Contributed Poster Presentations: Business Analytics/Statistics Education Interest Group

Shirin Golchi Chair
McGill University
 
Monday, Aug 4: 2:00 PM - 3:50 PM
4067 
Contributed Posters 
Music City Center 
Room: CC-Hall B 

Main Sponsor

Business Analytics/Statistics Education Interest Group

Presentations

64: Ensuring Model Performance Reliability through a Data-Centric Approach

Businesses optimize ML models for marginal performance gains, but how often are the business decisions made with full awareness of data quality?

The importance and the level of effort to maintain data quality is not new. However, the industry still lacks a standard way to quantify and monitor data quality. While companies rigorously optimize the models, data issues can quietly undermine performance, introduce bias and can lead to costly mistakes. For example, a leading credit agency's data errors like misreported number of inquiries and tradeline age led to significant financial losses.

This study introduces the Data Reliability Score (DRS), a longitudinal metric for assessing data quality across training and inference.

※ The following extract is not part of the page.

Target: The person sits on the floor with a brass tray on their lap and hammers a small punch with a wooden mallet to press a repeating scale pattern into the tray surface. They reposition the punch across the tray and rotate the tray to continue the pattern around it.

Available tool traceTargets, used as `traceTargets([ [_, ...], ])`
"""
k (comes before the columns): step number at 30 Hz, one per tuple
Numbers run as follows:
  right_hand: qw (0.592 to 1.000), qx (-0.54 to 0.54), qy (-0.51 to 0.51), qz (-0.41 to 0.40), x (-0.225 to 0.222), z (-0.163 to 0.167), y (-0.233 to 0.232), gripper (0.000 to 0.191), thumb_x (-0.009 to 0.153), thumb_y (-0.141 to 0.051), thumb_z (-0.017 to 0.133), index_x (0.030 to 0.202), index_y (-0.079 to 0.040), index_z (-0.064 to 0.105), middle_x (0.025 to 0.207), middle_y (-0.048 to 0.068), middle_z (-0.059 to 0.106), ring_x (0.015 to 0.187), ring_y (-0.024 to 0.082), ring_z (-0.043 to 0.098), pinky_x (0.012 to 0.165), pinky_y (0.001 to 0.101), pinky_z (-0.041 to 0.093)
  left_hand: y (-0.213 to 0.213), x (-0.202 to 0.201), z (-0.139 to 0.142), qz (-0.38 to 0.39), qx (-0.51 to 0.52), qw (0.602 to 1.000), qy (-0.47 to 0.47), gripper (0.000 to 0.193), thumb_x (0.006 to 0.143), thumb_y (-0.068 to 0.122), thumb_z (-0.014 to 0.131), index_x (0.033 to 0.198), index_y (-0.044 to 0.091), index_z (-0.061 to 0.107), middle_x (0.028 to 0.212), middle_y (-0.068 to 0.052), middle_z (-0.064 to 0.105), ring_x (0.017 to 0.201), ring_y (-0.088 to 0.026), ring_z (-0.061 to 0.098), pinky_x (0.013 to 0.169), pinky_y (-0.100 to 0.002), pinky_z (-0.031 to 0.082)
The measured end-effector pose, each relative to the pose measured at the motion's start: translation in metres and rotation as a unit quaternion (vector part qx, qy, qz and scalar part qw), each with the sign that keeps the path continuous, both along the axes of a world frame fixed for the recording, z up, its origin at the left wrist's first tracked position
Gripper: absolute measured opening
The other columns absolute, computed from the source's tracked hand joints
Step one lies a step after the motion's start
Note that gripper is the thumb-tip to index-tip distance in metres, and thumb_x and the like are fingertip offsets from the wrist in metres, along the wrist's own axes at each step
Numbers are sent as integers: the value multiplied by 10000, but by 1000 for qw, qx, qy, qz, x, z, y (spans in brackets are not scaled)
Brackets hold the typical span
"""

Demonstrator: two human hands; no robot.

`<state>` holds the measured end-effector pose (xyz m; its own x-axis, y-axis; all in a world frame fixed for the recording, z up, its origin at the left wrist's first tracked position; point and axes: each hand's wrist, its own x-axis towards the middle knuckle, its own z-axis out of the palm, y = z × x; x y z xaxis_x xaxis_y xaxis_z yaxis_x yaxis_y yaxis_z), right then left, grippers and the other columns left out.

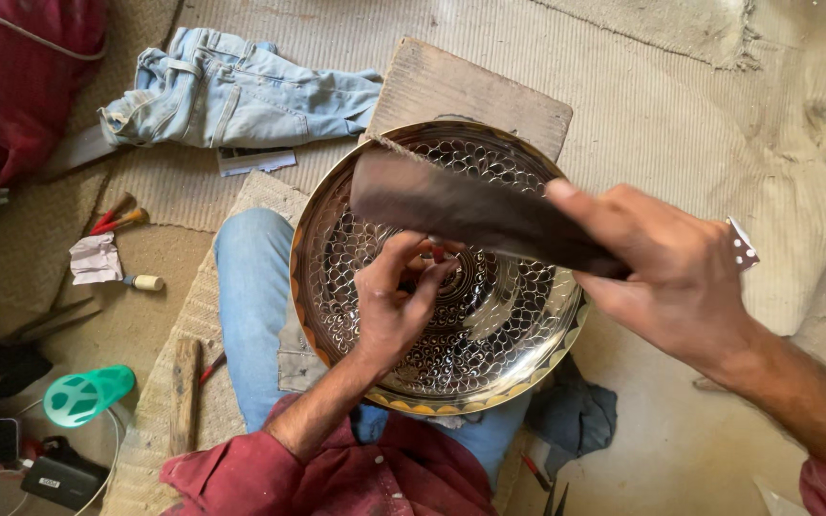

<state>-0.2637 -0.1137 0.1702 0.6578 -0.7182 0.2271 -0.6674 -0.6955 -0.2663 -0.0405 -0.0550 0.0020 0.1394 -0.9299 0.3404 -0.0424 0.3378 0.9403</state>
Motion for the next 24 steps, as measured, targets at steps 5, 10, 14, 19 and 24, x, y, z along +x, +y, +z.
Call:
traceTargets([
  [5,998,33,-37,-32,2,2,3,906,841,-31,706,1573,-374,297,830,-13,596,618,132,596,524,308,521,0,-1,7,-13,4,999,29,435,957,-89,683,1339,66,545,1154,-92,767,963,-134,770,769,-256,671],
  [10,995,94,-16,-17,4,0,-3,998,727,20,652,1595,-373,353,930,7,658,644,107,626,548,303,555,1,-1,4,-5,11,1000,6,447,945,-96,690,1338,67,551,1149,-84,770,949,-137,775,782,-266,671],
  [14,987,24,151,-54,6,-10,-4,878,848,24,679,1567,-386,388,773,-7,604,564,145,580,486,297,524,-4,-2,-4,17,9,998,-52,426,937,-61,720,1310,71,563,1115,-76,773,909,-134,782,764,-263,680],
  [19,978,-28,204,-37,3,-12,-3,880,852,15,693,1563,-409,394,753,-1,594,557,156,582,447,310,517,-3,-1,-2,0,-24,999,-21,435,952,-78,680,1336,67,534,1174,-90,758,1019,-174,783,810,-269,687],
  [24,986,9,162,-37,4,-11,-5,908,844,-11,700,1577,-417,350,805,-4,632,575,147,599,471,295,524,-1,0,7,-19,-6,1000,-3,436,958,-89,663,1347,74,552,1196,-101,754,1029,-178,785,809,-268,691],
])
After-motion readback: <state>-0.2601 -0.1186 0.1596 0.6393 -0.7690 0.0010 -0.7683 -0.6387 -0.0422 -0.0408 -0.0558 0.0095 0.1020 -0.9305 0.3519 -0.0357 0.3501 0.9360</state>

Similar to performance metrics such as Accuracy, and Mean Squared Error, DRS provides continuous monitoring across six key pillars: Lineage, Completeness, Consistency, Bias, Frequency, and Accuracy rooted in Statistical methodologies.

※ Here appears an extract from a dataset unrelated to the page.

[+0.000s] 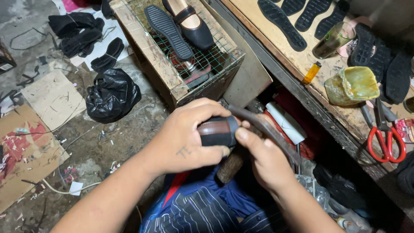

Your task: The person sits on the floor holding a sandal with a wooden last on their lap and repeatedly hammers and presses the sole edge with a metal hand tool, rotating the sandal to work around the edge, then presses the sole by hand.

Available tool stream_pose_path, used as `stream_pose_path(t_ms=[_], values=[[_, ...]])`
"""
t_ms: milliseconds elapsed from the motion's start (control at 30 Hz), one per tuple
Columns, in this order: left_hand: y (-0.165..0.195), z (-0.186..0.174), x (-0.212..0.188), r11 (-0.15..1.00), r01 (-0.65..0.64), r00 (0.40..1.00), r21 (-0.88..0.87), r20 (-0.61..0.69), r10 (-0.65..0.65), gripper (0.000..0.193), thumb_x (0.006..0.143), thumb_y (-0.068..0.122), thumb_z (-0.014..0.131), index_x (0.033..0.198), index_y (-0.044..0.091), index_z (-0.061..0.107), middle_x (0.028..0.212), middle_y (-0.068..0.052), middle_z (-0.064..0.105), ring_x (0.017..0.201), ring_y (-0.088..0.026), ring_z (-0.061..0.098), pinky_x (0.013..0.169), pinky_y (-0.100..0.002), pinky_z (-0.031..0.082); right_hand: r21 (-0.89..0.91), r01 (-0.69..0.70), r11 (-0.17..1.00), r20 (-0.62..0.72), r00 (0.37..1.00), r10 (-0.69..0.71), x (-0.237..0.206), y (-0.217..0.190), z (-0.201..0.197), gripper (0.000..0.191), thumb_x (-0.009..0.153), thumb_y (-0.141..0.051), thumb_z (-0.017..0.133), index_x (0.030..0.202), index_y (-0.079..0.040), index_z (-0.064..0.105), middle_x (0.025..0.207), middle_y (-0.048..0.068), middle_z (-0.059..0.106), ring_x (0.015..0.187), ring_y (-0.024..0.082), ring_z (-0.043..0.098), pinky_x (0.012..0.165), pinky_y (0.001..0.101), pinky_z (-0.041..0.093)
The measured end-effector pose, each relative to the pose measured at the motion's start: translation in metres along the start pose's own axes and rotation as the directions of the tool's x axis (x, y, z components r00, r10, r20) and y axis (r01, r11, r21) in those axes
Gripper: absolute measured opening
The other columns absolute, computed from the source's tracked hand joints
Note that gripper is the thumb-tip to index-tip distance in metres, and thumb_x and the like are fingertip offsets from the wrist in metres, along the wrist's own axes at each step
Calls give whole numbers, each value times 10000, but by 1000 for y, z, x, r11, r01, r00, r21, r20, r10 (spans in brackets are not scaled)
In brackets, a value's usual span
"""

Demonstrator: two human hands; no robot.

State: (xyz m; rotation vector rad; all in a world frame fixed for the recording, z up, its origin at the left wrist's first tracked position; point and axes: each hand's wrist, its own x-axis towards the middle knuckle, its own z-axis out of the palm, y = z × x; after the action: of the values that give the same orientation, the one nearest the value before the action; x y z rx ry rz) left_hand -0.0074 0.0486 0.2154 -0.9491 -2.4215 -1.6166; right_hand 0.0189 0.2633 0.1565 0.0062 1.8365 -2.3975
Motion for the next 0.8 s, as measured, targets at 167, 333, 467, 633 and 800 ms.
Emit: stream_pose_path(t_ms=[167, 333, 467, 633, 800], values=[[-21, -1, 10, 999, 52, 999, 3, 10, -52, 530, 677, 261, 846, 1115, 15, 676, 1046, -127, 695, 982, -267, 725, 913, -353, 559, 43, -23, 999, -50, 998, 25, 25, 9, -5, 220, 894, -112, 700, 1079, -41, 608, 1024, 22, 622, 977, 129, 583, 914, 303, 480], [-30, 1, 15, 997, 48, 999, 58, -19, -47, 528, 694, 299, 847, 1100, 8, 676, 1034, -137, 688, 984, -293, 707, 901, -372, 547, 99, -5, 995, -23, 1000, 7, 38, 10, -6, 156, 913, -77, 689, 1047, -24, 628, 990, 23, 649, 934, 132, 598, 887, 314, 486], [-29, 9, 18, 989, 88, 996, 120, -46, -83, 533, 668, 304, 838, 1085, 10, 683, 1025, -148, 686, 992, -318, 683, 881, -390, 535, 120, -10, 993, -12, 1000, 12, 39, 8, -7, 160, 922, -72, 670, 1074, -19, 670, 995, 22, 663, 941, 128, 601, 896, 309, 481], [-12, 18, 20, 986, 159, 985, 59, -71, -155, 587, 697, 313, 832, 1156, -2, 644, 1049, -159, 669, 989, -321, 680, 866, -401, 538, 87, -47, 995, -58, 997, 52, 36, 2, -15, 211, 924, -123, 648, 1113, -30, 659, 998, 46, 694, 918, 135, 644, 859, 320, 521], [-6, 35, 31, 985, 175, 982, 10, 74, -175, 575, 671, 331, 853, 1132, 27, 694, 989, -141, 711, 922, -304, 720, 821, -386, 565, -322, 39, 946, -180, 978, -102, -5, -20, -57, 216, 969, -180, 639, 1110, -22, 598, 923, 61, 702, 844, 143, 671, 801, 301, 557]])
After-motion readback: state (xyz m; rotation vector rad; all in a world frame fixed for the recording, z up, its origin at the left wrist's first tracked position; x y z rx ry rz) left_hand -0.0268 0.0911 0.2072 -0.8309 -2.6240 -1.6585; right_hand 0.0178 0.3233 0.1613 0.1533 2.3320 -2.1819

By proactively identifying issues, DRS helps businesses ensure data reliability, preventing failures. Just as low-performing models aren't deployed, data with a low DRS should not be trusted for making business decisions. 

Keywords

Data Reliability

Model Performance

Business Decisions Trustworthiness

Preventing Data Decision Failures

Data Centric AI 

Co-Author

Vidya Minukuri, Convergence Inc

First Author

Praveen Gupta Sanka

Presenting Author

Praveen Gupta Sanka

65: Light-GBM-based Multiple Imputation Technique in Meta-regression to Handle Missing Data.

Meta-analysts within the social sciences face challenges when encountering missing covariates in meta-regression that can skew statistical inferences. In this study, we investigated the effectiveness of Light Gradient Boosted Methods (Light-GBM) for handling missing data, juxtaposed against standard multiple imputation methods, such as Predictive Mean Matching (PMM). Through a simulation study, we assessed the performance of these methods by measuring bias and precision in scenarios with varying degrees of missingness (5%, 15%, and 30%) and different missing data mechanisms (MCAR, MAR, and MNAR). The findings revealed that while multiple imputation methods could provide accurate estimates in meta-regression, their efficacy varies with higher rates of missingness. LightGBM has shown consistent performance, minimal bias, and stable error ratios across all missing data scenarios, making it practical for multilevel meta-regression. Applying these machine learning techniques in meta-analysis marks a significant methodological advancement, offering a more robust framework for researchers confronting statistical challenges in systematic reviews. 

Keywords

Machine-Learning

Missing Data

LightGBM

Meta Analysis

Meta-Regression 

Co-Author

Sushil Sharma, At&t Labs

First Author

KAMAL CHAWLA, University of Maine

Presenting Author

KAMAL CHAWLA, University of Maine